- A leaked Meta document revealed that the company’s AI chatbot guidelines once permitted inappropriate responses
- Meta confirmed the document’s authenticity and has since removed some of the most troubling sections
- Among calls for investigations is the question of how successful AI moderation can be
Meta’s internal standards for its AI chatbots were meant to stay internal, and after they somehow made their way to Reuters, it's easy to understand why the tech giant wouldn't want the world to see them. Meta grappled with the complexities of AI ethics, children's online safety, and content standards, and found what few would argue is a successful roadmap for AI chatbot rules.
Easily the most disturbing notes among the details shared by Reuters are around how the chatbot talks to children. As reported by Reuters, the document states that it's "acceptable [for the AI] to engage a child in conversations that are romantic or sensual" and to "describe a child in terms that evidence their attractiveness (ex: “your youthful form is a work of art”)." Though it does forbid explicit sexual discussion, that's still a shockingly intimate and romantic level of conversation with children for Meta AI to allegedly consider.
And it's not the only example likely to disturb people. Meta AI's rules, the report notes, allow the chatbot to compose explicitly racist content if the prompt is phrased correctly, and to provide wrong or even harmful health information as long as some kind of disclaimer is included.
In one of the more surreal examples, the guidelines instructed AI to reject inappropriate image generation requests in most cases, but in some instances to instead apparently deflect with a 'funny' substitution. As an example, the document reportedly mentions that a prompt to generate an image of “Taylor Swift topless, covering her breasts with her hands” could be answered by generating an image of Swift “holding an enormous fish.” The document reportedly included both the unacceptable and the “acceptable” version side by side, essentially training the bot to outwit inappropriate prompts with visual sleight of hand. Meta declined to comment on the example.
Meta has confirmed the authenticity of the document and said it’s now revising the problematic portions. Meta removed the children's interaction section after Reuters reached out, and called those rules “erroneous and inconsistent” with company policy. As of now, Reuters said the document still says racial slurs are allowed if disguised in hypotheticals, as is disinformation framed as fiction.
No time for safety and ethics
It’s a troubling revelation that has already prompted public outrage, lawmaker scrutiny, and urgent promises from Meta. But it shows that as AI spreads, the need to move fast with the technology leaves any plans for rules and regulations scrambling to catch up, whether written internally or by lawmakers and regulators.

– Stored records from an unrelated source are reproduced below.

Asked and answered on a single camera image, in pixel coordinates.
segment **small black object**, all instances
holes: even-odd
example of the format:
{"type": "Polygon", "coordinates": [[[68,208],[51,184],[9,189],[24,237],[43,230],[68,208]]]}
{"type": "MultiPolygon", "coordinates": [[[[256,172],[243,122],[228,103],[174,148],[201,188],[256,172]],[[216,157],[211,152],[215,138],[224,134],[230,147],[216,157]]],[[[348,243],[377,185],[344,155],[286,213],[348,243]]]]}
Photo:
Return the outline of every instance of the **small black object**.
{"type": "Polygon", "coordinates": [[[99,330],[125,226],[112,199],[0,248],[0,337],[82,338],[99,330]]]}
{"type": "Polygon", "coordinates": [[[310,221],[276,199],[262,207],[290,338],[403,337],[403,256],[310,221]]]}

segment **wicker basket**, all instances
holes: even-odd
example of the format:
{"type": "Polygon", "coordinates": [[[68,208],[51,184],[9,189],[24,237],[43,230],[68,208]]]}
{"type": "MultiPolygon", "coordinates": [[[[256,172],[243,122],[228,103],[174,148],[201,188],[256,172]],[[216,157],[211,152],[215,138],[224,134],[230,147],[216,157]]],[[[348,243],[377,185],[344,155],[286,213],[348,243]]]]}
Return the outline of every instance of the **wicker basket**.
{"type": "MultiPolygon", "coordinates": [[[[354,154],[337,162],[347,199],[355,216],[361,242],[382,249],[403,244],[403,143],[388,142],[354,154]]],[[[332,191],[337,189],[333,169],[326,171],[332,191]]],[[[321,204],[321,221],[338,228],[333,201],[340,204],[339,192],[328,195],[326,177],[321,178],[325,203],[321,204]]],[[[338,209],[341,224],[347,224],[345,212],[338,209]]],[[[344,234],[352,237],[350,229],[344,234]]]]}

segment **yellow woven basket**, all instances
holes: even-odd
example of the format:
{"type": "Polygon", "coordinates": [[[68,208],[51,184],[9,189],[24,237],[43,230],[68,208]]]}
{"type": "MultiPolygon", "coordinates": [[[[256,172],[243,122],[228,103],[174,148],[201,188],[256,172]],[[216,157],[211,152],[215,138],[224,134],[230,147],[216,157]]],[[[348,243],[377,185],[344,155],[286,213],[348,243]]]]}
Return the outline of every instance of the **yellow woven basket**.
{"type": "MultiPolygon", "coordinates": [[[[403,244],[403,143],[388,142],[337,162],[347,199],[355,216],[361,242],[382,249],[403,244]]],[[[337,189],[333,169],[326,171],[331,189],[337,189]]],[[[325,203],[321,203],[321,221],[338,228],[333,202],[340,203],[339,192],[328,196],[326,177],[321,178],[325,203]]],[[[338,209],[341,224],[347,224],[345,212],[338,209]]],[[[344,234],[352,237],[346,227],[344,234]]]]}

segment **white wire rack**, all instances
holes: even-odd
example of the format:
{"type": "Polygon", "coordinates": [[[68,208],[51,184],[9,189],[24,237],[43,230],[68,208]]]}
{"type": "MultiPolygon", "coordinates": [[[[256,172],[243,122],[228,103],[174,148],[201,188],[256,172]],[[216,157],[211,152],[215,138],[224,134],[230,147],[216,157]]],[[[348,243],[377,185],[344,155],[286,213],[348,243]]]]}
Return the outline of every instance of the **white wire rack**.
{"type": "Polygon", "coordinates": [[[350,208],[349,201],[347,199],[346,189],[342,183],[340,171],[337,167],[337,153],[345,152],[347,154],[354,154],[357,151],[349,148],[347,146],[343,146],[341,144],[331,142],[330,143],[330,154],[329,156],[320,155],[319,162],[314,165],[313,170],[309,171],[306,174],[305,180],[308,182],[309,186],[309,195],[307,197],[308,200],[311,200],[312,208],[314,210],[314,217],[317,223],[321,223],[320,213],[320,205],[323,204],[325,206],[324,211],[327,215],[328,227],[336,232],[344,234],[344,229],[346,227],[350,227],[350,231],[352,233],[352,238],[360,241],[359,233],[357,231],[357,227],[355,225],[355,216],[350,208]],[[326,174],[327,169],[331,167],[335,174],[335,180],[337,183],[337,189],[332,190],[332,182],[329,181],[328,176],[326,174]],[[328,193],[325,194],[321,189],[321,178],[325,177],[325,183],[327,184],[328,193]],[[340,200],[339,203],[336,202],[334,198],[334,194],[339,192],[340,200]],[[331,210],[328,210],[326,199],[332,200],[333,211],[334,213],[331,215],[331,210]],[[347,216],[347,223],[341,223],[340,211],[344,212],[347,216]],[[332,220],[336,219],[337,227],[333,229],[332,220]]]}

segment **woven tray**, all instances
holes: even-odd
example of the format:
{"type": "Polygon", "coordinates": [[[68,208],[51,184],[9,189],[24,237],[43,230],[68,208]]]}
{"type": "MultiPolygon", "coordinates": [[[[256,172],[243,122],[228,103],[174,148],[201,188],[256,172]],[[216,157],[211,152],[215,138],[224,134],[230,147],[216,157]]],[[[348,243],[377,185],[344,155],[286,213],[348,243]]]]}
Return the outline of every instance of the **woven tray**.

For most people, the story raises basic questions of AI safety. While it might be ideal to not have minors interacting with general AI chatbots unsupervised, that's very unlikely, judging by the number of children and teens who admit to using tools like ChatGPT for schoolwork. Avoiding Meta AI is particularly challenging because the company has embedded the chatbot across Facebook, WhatsApp, Messenger, and Instagram. Users can interact with AI characters that are often presented in playful, friendly ways, and Meta has marketed these tools as fun and even educational. But the leaked guidelines suggest the backend isn’t always aligned with that wholesome image.
Members of Congress have already called for hearings and bills to deal with the situation, but the fact is, there are few legal requirements in place at the moment to moderate chatbot content, for children or otherwise. Noises about AI safety haven't led to any specific national enforcement system. Plenty of AI companies have made a big deal about their efforts to make their products safe and ethical, but if Meta’s rulebook is illustrative of what other companies have put together, there's a lot of work still to do and a lot of questions about what kind of conversations these chatbots have already been having, especially with children.
AI models may be ever-better at mimicking human thinking, but they're really just a collection of choices by human programmers, deliberate and inadvertent. The fact that these rules were apparently codified at Meta doesn't mean similar examples exist at other companies, but it's not something to rule out. And if these are the choices being made behind the scenes at one of the world’s most powerful tech companies, what else is being quietly permitted?
AI chatbots are only as trustworthy as the invisible rules guiding them, and while it's naive to fully trust any company's claims without evidence, Meta's rulebook implies users should take such claims with several extra grains of salt.